Zhu et al.,19 utilizing YOLOv4, focused on sensitivity metrics, highlighting the model's ability to identify true positives correctly. Sukegawa et al.20 achieved commendable F1 scores with ResNet50 and a variant thereof, indicating an effective balance between precision and recall. Takebe et al.,16 using YOLOv3, outperformed traditional diagnostic methods, significantly advancing automated dental imaging assessments.
Models such as VGG-16 used by Papasratorn et al.18 demonstrated superior performance metrics. Conversely, Jeon et al.33 encountered challenges in optimizing sensitivity with RetinaNet and EfficientDet-D4, which could impact their utility in real-world clinical settings. Furthermore, Yari et al.22 and Jing et al.17 with ResNet-50 and YOLOv5 revealed high specificity, reinforcing their potential to minimize false positives in clinical diagnostics. The specific performance metrics for these models are presented in Table 5.
Table 5. Evaluation metrics and model comparisons.
Meta-analysis and meta-regression
This meta-analysis evaluated the diagnostic performance of DL models in identifying the contact status between the MC and MM3 on PANs. Due to the significant heterogeneity among studies, as indicated by an I2 statistic exceeding 90%, a random effects model was applied to integrate variability.
The study by Zhu et al.19 was excluded from the meta-analysis because it did not report accuracy metrics, and these metrics could not be calculated from the available data. For the remaining studies, the DerSimonian-Laird random effects model was used to pool effect sizes for key performance metrics, including accuracy, sensitivity (recall), precision, F1-score, and specificity, as outlined in Table 6.
Table 6. Pooled diagnostic performance metrics of deep learning models from the meta-analysis.
The letters a, b, and c denote multiple models in the same study.
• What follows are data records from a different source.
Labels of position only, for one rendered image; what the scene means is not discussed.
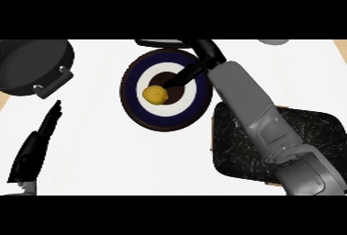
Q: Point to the black frying pan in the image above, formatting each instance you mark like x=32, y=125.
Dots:
x=26, y=65

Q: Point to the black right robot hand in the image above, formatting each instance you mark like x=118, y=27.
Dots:
x=208, y=53

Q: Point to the yellow lemon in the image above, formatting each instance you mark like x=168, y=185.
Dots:
x=155, y=95

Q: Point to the black speckled tray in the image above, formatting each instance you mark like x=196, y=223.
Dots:
x=234, y=153

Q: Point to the blue and white ringed plate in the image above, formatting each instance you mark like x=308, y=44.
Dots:
x=134, y=110

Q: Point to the grey round object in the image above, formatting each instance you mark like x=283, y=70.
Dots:
x=273, y=41

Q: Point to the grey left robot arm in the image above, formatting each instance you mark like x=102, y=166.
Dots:
x=25, y=188

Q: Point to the black rimmed object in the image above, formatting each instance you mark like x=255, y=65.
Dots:
x=158, y=42

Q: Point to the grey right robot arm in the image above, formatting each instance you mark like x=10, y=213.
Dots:
x=252, y=104

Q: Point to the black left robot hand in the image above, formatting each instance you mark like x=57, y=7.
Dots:
x=34, y=150
CI: confidence interval
The pooled results indicated an accuracy of 83.4% (95% CI: 0.630-1.038), sensitivity of 80.2% (95% CI: 0.478-1.126), precision of 83.3% (95% CI: 0.644-1.022), an F1-score of 80.9% (95% CI: 0.544-1.074), and specificity of 85.8% (95% CI: 0.653-1.063).
Forest plots illustrating individual study effects, confidence intervals, and pooled estimates for accuracy, recall (sensitivity), precision, specificity, and F1-score are provided in Figures 4A to 4E.
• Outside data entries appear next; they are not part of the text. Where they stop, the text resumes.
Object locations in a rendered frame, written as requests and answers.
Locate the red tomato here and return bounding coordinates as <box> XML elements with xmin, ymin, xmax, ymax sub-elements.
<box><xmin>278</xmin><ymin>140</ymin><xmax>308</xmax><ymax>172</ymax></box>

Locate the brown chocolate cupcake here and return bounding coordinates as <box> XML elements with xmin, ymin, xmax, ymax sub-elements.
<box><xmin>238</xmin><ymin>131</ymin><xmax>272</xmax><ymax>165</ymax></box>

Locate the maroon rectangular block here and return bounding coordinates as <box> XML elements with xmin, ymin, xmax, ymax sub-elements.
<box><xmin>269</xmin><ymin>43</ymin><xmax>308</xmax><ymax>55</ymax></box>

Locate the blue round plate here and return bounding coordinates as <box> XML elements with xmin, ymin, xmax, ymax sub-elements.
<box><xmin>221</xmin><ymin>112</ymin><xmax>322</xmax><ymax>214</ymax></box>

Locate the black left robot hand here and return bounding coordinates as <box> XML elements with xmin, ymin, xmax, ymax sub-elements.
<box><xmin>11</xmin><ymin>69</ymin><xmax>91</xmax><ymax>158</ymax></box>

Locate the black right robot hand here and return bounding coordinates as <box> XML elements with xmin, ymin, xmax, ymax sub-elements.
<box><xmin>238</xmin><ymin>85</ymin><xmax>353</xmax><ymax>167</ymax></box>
Fig. 4. Forest plots illustrating diagnostic performance metrics for deep learning models. A. Accuracy. B. Sensitivity. C. Precision. D. Specificity. E. F1-score.
Univariate meta-regression analysis demonstrated that sample size had a positive but statistically insignificant association with all performance metrics (P>0.05), with R2 values ranging from 0.01 to 0.15. Image resolution exhibited a significant negative effect on accuracy (P=0.031), precision (P=0.024), and F1-score (P=0.019). Model architecture revealed considerable variability; architectures such as VGG-16 (P=0.012), AlexNet (P=0.015), and GoogLeNet (P=0.018) consistently enhanced performance metrics, whereas RetinaNet (P=0.042) and YOLOv3 (P=0.048) adversely affected certain metrics.
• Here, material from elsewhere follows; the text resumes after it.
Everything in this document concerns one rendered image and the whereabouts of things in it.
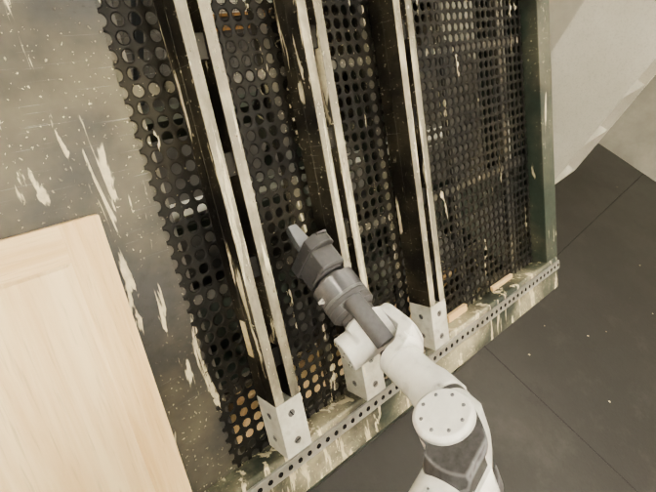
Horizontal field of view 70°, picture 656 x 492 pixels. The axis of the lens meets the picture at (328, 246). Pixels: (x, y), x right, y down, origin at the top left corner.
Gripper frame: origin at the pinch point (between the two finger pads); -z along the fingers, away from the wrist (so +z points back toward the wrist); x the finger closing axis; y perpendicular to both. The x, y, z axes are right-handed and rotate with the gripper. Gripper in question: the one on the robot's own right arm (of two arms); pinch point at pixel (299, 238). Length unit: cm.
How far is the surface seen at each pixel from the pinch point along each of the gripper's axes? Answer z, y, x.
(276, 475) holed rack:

The multivariate meta-regression identified image resolution (P=0.027) and model architecture (P=0.011) as primary determinants of performance metrics (R2=1.0000). Predictor combinations, including sample size with image resolution, accounted for a substantial portion of the variance in accuracy (R2=77.8%, P=0.033) and precision (R2=76.9%, P=0.029). Sensitivity analyses confirmed the stability of the predictor coefficients and R2 values across iterations. Detailed results of the meta-regression analysis are available in the supplementary information.
Discussion
The findings of this systematic review and meta-analysis reveal promising diagnostic performance metrics for DL models in classifying the contact status between MM3 and the MC on PANs. Pooling data from 7 studies involving 4,955 PANs yielded high accuracy, sensitivity, specificity, precision, and F1 scores—all exceeding 80%.16,17,18,19,20,22,33 These results underscore the potential of DL models as a complementary diagnostic tool, especially in clinical settings where cone-beam computed tomography is either unavailable or impractical. However, substantial heterogeneity across studies introduces several challenges that must be addressed to improve the reliability and applicability of these models in diverse clinical environments.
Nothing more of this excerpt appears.